Hybrid Ingestion Architecture: From Batch to Real-Time
SCALE: HEAVY INDUSTRIAL LOGISTICS
PERFORMANCE IMPACT
BEFORE Legacy Single-Node Handlers — 10+ Events/min
AFTER Optimized Distributed Spark Handlers — 10+ Events/min
REDUCTION -64% Memory Overhead Reduction
LATENCY: MICRO-BATCH (NEAR REAL-TIME) — P95: 3 MINUTES
ARCHITECTURE: DUAL-PATH FLOW
graph TD
subgraph src ["Source Systems"]
S1[Weigh Stations]
S2[Compliance Systems]
S3[Transport Logistics]
end
subgraph hot ["Hot Path - Real-Time"]
P[AKS Producers] -->|CDC| SB[Service Bus]
SB -->|Events| C[AKS Consumers]
C -->|Upsert| SL[Silver Layer]
end
subgraph cold ["Cold Path - Batch"]
ADF[Data Factory] -->|Incremental| B[Bronze Layer]
B -->|Spark Notebooks| SL
end
S1 --> P
S2 --> ADF
S3 --> ADF
SL --> GL[Gold Layer]
GL --> PBI[Power BI]
BUSINESS PROCESS
The bulk commodity supply chain generates high-volume operational data from weigh stations, compliance systems, and transport logistics. Legacy batch processing incurred significant memory overhead per run with 4+ hour latencies.
We implemented a Dual-Path Architecture:
HOT PATH
Event-driven producers on AKS capture source changes in real-time, publish to Service Bus, consume with sub-second latency, and upsert to Delta Lake Silver layer using distributed Spark handlers.
COLD PATH
Azure Data Factory orchestrates scheduled batch ingestion. Synapse Spark notebooks handle complex aggregations and historical snapshots for analytics.
GOLD LAYER
Aggregated views power live Power BI dashboards for operational monitoring and executive reporting.
TECH STACK
Azure Data Factory Azure Kubernetes Service Azure Service Bus Azure Synapse Delta Lake Apache Kafka / Service Bus Apache Spark Power BI Azure DevOps
TECHNICAL ARCHITECTURE
The platform implements a Dual-Path Architecture to balance high-velocity data needs with complex batch processing. The Cold Path utilizes Azure Data Factory to orchestrate scheduled ingestion into a Medallion Lakehouse (Bronze-Silver-Gold).

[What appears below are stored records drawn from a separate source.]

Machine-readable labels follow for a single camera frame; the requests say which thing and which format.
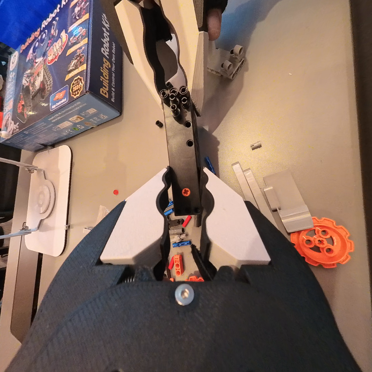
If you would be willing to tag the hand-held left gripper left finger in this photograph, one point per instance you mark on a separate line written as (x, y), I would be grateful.
(136, 229)

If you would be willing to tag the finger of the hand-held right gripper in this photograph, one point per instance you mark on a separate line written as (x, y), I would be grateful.
(202, 66)
(130, 35)

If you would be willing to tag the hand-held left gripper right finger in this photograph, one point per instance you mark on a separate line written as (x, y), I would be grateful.
(235, 229)

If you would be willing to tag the black perforated building block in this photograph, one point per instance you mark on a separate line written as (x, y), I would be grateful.
(183, 162)

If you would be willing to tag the person's right hand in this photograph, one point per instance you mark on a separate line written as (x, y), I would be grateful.
(215, 24)

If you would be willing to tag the light grey connector piece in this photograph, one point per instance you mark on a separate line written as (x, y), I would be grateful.
(223, 58)

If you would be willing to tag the clear plastic scrap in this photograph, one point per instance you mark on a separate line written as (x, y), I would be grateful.
(102, 211)

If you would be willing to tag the blue axle pin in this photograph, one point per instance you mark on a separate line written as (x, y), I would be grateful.
(181, 243)

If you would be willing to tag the blue robot kit box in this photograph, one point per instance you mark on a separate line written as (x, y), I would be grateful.
(101, 72)

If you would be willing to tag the red pin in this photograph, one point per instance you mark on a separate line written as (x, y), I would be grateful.
(187, 220)
(170, 263)

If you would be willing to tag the grey long beams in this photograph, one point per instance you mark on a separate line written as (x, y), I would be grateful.
(247, 183)

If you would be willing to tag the orange short beam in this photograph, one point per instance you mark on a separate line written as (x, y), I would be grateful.
(177, 263)

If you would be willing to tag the black bushing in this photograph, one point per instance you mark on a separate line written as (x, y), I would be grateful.
(159, 123)

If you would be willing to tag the white stand base board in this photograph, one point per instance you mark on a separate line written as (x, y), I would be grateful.
(61, 180)

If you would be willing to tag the blue plastic bin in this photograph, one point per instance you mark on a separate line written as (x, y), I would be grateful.
(29, 17)

The Hot Path is powered by a custom-built Producer-Consumer pattern running on Azure Kubernetes Service (AKS).
- Producers: Lightweight workers capture Change Data Capture (CDC) events from source databases and publish them as JSON messages to Azure Service Bus topics.
- Consumers: Horizontally scalable listeners that process incoming messages, apply business enrichment logic, and perform ACID-compliant upserts via Delta Lake. A strategic architectural decision was made to transition from single-node delta-rs native handlers to single-node Spark handlers to resolve memory bottlenecks encountered during complex merge operations at scale.